Omg. Words could NOT describe. I was BALLLLLLLING. On the FLOOR crying. It was a whole mess… I shut my door and prayed to God for strength, I was hyperventilating. Trying to breathe, hysterically crying and repeating God give me strength wasn’t quite all working lol.. I had to stop speaking and start praying silently till my breathing calmed down..  I felt so so soooo low at this point crying just felt natural, like a relief…. I felt so much better afterwards..

I do take full responsibility for how I reacted today and I am quite embarrassed. I don’t know what got into me..IF you want an example of sitting on the pity pot this is it.

All that was consuming me had to do with how my work sucks and I deserve better and if not at least respect. I am completely broke (had to dip into savings type shit), taxes will NOT go thru, this is the 6th time I sent them in, school called me once, sent to vm, called back, sent to vm, no call back. That’s in regards to financial aid (OR LACK THEREOF!), and how I am broke because of that too.. then my sister tries and makes me go crazy, my mom had an attitude the entire day (am AND pm), then I am bloated as fuck ALL THE TIME!…..

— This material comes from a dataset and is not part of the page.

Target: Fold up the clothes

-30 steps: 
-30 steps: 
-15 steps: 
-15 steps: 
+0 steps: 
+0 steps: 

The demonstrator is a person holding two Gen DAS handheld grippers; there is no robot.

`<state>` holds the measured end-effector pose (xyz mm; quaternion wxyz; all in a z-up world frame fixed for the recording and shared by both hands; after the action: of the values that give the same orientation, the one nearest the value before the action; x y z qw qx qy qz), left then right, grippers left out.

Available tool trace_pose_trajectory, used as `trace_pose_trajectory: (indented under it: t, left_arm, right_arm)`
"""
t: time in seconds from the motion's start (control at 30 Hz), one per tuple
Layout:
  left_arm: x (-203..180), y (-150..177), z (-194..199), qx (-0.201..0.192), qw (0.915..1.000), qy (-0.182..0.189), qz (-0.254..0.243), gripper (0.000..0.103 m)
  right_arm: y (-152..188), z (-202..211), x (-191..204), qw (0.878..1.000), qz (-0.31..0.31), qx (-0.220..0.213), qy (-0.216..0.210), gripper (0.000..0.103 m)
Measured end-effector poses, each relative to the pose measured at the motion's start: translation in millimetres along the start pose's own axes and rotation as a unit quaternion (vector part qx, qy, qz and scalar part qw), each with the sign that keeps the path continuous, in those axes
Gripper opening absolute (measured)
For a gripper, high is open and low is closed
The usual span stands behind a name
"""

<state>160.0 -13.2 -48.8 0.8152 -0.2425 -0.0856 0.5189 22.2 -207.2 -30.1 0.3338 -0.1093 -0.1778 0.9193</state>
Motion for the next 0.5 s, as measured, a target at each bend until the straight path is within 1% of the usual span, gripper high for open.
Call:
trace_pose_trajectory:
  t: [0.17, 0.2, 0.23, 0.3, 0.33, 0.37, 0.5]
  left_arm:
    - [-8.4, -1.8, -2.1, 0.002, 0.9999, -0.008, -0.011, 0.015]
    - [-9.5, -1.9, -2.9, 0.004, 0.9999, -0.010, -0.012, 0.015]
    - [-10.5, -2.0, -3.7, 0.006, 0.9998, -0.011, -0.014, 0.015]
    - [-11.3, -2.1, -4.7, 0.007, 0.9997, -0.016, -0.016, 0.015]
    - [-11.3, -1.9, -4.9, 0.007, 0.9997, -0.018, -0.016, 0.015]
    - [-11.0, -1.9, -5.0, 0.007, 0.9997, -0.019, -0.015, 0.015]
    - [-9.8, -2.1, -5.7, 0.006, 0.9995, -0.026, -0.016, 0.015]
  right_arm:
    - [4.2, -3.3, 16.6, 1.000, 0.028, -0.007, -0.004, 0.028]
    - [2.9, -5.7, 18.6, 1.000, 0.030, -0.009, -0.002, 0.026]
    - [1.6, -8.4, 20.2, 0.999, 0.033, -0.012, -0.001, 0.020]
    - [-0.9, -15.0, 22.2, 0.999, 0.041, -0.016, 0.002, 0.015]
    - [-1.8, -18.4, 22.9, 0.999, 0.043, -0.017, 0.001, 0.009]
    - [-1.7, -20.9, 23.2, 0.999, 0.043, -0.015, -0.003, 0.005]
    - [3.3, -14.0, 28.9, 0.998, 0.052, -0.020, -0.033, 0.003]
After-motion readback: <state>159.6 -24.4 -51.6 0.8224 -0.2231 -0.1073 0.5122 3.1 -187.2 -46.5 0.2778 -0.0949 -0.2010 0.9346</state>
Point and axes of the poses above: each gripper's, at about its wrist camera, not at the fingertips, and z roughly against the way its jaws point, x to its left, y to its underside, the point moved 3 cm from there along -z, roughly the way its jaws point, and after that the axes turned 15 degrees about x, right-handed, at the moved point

So anyways I balled. Hard. I let it all out. Everyone is on good terms now. I need to do a little soul searching and figure out this mess. I mean I know everyone has their ups and downs but FUCK. There are ways to avoid feeling hopeless.. 😦

So back on track After all the shhhhiiiiaat I needed to hit the gym. WITH MAH NEW SWEATSHIRTTT!!! and after a great meal 🙂

730pm BOULDAH SHOULDAH (boston accent)

Switched things up, started with Smith Machine Chest Press
50lbs x 12reps
50lbs x 12reps
60lbs x 10reps
60lbs x 8reps
70lbs x 4reps <– no idea lol……

Went to do should press, but I WAS SLACKING SO BADLY! I tried to start with 60 lbs so like a 30 DB in each hand and I couldn’t even do it…. That sucked for my ego.. NBD I think I tried to do 2 sets and switched to Upright Rows Supersetted with a Front raise (20lbs BB)

50lbs x 10reps
20lbs x 12reps x 4 sets

then went into the yoga room and did 10 (30)DB swings (like a squat to front raise) then did 10 (ea) lateral raise for 10 reps 3 Sets

then finished with 3 sets of an incline chest press at 50lbs

5 minutes of planks

30 minutes of treadmill no less then 12 incline (max 20) on 2.8-3.0

Went home stopped at Baskin Robbins, grabbed my mom some of her chocolate chip ice cream and headed home. Ate a protein shake (my yuckie strawberry and banana expensive as shit protein with actual strawberries (3) and a 1/2 banana ice and water, didn’t taste that bad actually…

NOWWWWW it is 1204am and I am super tired but I had to write this blog.. I knew I had to finish it so I can post it tomorrow morning… I don’t even know if my point was understood or if I even made one…… Anywho, I need to stop worrying and have no fear..

Where God’s love is, there is no fear. God’s perfect love takes away fear.